A lady in the audience said she was at the meeting because four years Rescue Squad members saved her life. She said she wanted to thank someone, but didn't even know who to thank. She suggested the squads send a signed follow up card with names of those who responded, names saying glad we could help, and asking about ways they could have done better.

A squad volunteer said they do not always have the satisfaction of finding out how a call came out, and there was talk about remedying that also.

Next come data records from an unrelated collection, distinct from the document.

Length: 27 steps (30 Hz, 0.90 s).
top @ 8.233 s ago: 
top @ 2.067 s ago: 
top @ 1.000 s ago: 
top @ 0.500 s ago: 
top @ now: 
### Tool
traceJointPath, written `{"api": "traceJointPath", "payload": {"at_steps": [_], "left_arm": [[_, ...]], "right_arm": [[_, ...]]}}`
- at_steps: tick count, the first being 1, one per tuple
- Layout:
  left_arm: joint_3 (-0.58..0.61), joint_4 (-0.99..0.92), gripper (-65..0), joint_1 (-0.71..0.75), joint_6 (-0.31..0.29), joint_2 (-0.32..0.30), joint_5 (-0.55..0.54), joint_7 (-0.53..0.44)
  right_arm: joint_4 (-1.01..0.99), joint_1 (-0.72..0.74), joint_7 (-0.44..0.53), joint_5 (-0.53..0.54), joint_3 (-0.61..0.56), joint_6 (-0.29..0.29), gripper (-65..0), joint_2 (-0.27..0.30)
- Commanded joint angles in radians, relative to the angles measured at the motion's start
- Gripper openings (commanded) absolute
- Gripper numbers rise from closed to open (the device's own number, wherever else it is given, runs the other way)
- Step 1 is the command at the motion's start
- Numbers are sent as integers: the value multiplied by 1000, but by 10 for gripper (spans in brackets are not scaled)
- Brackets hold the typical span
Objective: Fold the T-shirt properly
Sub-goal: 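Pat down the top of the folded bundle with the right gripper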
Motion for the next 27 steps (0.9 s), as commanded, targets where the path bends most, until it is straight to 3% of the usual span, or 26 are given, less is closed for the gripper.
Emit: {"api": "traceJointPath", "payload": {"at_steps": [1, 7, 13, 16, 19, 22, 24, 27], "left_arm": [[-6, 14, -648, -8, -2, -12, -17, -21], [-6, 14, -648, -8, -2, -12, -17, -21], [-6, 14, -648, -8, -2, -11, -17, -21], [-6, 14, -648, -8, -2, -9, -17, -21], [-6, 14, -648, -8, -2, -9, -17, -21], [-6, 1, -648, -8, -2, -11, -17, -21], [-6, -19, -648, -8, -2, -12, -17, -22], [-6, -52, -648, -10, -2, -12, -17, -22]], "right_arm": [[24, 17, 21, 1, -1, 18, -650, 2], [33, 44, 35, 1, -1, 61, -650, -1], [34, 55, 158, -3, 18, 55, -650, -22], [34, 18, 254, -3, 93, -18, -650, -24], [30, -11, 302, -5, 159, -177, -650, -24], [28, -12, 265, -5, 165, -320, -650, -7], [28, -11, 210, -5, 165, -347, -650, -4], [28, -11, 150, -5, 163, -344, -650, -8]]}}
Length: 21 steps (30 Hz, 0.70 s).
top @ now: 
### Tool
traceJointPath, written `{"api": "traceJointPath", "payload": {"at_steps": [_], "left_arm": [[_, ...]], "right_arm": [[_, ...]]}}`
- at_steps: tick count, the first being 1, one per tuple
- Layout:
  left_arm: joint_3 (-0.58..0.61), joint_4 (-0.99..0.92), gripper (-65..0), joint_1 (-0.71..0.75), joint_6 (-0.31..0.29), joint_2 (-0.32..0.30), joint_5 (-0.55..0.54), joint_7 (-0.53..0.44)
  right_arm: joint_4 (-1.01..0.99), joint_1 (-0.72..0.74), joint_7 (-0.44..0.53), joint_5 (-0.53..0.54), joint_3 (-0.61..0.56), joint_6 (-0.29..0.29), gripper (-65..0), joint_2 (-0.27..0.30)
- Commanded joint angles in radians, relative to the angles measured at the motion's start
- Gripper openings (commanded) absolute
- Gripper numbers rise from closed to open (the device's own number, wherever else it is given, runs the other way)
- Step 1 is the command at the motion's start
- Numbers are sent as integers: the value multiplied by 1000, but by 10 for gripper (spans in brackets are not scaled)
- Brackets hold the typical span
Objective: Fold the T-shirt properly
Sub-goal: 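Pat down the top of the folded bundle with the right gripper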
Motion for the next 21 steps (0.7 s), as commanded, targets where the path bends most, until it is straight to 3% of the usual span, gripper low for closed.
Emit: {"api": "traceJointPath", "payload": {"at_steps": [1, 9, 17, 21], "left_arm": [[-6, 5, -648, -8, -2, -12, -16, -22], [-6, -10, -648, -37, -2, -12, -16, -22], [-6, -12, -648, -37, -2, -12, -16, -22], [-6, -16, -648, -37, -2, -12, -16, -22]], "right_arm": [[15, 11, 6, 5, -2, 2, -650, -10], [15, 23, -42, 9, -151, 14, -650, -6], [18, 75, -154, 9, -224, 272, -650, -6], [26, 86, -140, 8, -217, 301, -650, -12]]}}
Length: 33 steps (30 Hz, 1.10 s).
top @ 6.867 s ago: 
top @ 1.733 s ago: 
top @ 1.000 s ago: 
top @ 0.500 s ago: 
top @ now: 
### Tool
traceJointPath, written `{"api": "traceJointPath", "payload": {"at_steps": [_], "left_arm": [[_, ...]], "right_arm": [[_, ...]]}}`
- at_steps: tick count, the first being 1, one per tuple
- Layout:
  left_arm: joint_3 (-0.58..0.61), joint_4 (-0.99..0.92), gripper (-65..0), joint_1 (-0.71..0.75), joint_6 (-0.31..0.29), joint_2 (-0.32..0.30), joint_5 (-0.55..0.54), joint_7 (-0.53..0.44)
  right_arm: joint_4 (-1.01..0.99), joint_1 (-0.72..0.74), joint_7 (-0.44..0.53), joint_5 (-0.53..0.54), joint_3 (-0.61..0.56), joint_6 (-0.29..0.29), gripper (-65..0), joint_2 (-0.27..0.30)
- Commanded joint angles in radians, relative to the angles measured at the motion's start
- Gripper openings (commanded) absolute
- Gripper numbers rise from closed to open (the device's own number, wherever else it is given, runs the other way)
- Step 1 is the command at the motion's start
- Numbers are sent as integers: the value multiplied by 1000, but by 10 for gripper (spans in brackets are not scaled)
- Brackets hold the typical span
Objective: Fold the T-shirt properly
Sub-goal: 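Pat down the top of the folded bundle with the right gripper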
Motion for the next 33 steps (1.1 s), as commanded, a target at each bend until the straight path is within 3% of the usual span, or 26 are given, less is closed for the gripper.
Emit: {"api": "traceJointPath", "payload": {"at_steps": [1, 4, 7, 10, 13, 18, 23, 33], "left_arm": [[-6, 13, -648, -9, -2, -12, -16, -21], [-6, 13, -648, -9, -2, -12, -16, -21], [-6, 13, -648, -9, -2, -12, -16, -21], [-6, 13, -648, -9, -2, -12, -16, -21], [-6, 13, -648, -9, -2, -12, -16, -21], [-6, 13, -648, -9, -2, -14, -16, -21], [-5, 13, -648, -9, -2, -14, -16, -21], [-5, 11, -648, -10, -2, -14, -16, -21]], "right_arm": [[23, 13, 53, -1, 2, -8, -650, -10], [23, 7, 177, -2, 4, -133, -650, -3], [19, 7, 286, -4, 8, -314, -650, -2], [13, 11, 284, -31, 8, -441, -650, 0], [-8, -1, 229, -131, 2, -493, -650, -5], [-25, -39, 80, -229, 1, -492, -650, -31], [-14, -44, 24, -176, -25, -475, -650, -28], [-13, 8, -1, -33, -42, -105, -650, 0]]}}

Ron Holmes, Town of Amberg supervisor, said a county wide organization might be a good idea, "but it would be put to better use than what you've got now." He suggested they might want to look at standardizing pay throughout the county. Squads can bill for calls, and they might also want to look at that on a county-wide basis.

He added if the squads get a proposal together, they should get it to the town boards, and promised, "Then we'll ask to get on the County Board agenda at public comment time. We'll also take it to our local County Board representative." He said as to raising taxes to provide a fully paid squad, "Some things we can raise the levy for, but we'd get lynched for it!"